WORK REQUIRED: Only the lines from the one with "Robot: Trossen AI" through the end of the material are wanted, copied exactly and with the pictures left out.

+++ DATA BLOCK +++

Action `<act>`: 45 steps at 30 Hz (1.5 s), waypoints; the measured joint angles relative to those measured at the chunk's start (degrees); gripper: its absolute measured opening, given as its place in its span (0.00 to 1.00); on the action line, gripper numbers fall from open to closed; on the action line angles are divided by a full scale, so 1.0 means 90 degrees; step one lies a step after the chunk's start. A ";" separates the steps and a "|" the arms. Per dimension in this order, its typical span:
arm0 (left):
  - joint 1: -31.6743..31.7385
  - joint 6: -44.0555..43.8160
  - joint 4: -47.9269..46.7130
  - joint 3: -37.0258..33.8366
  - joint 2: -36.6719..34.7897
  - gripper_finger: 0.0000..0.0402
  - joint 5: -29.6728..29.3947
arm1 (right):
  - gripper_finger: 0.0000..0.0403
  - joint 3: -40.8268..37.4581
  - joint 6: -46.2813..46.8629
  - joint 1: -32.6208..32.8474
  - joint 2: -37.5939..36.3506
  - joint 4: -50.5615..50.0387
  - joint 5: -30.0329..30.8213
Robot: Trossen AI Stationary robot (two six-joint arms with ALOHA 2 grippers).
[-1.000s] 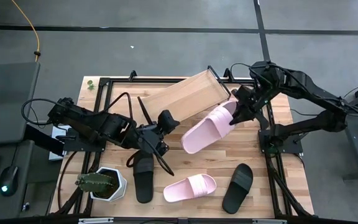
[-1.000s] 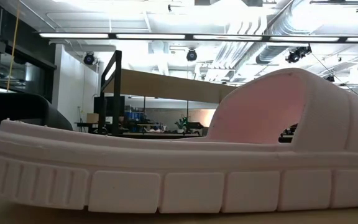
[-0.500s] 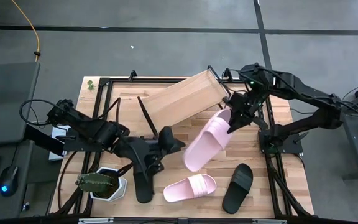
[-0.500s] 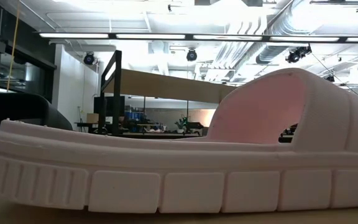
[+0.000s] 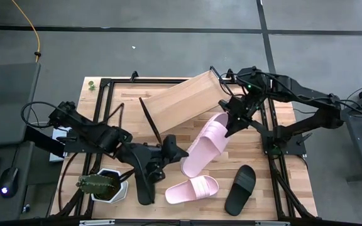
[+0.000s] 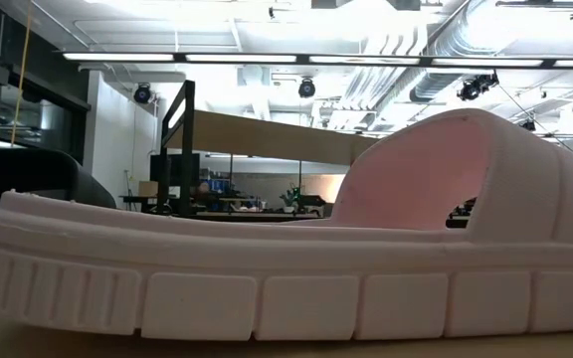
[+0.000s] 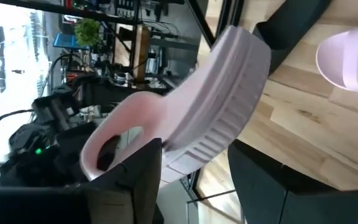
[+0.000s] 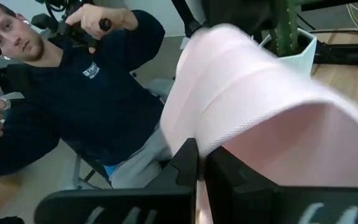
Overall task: Pick and place slides into the shelf
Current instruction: Put the top pink slipper on the shelf
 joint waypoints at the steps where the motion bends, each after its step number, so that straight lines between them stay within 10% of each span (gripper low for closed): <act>1: 0.0000 0.0000 -0.0008 -0.0012 0.0031 0.43 0.0027 | 0.00 0.0000 0.0000 0.0000 -0.0001 0.0016 0.0000; 20: 0.0002 0.0200 0.0735 -0.0010 0.0309 0.42 0.0175 | 0.00 -0.0002 -0.0170 -0.0014 -0.0005 0.0104 0.0055; 31: 0.0006 0.0219 0.0760 -0.0010 0.0309 0.18 0.0464 | 0.00 -0.0002 -0.0187 -0.0015 -0.0005 0.0105 0.0155; 45: 0.0010 0.0159 0.0733 -0.0010 0.0309 0.14 0.0317 | 0.02 -0.0002 -0.0214 -0.0015 -0.0005 0.0100 0.0442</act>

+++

REPLY TO THE EXERCISE:
Robot: Trossen AI Stationary robot (two six-joint arms with ALOHA 2 grippers).
[-1.000s] 
[-1.000s] 
[-0.500s] 
[-0.500s] 
[+0.000s] 
[+0.000s] 
[+0.000s] 
[+0.000s] 
Overall task: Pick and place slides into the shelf
Current instruction: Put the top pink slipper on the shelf
 joint waypoints at the steps where the motion bends, each after its step number, so that straight lines between them stay within 10% of each span (gripper low for closed): <act>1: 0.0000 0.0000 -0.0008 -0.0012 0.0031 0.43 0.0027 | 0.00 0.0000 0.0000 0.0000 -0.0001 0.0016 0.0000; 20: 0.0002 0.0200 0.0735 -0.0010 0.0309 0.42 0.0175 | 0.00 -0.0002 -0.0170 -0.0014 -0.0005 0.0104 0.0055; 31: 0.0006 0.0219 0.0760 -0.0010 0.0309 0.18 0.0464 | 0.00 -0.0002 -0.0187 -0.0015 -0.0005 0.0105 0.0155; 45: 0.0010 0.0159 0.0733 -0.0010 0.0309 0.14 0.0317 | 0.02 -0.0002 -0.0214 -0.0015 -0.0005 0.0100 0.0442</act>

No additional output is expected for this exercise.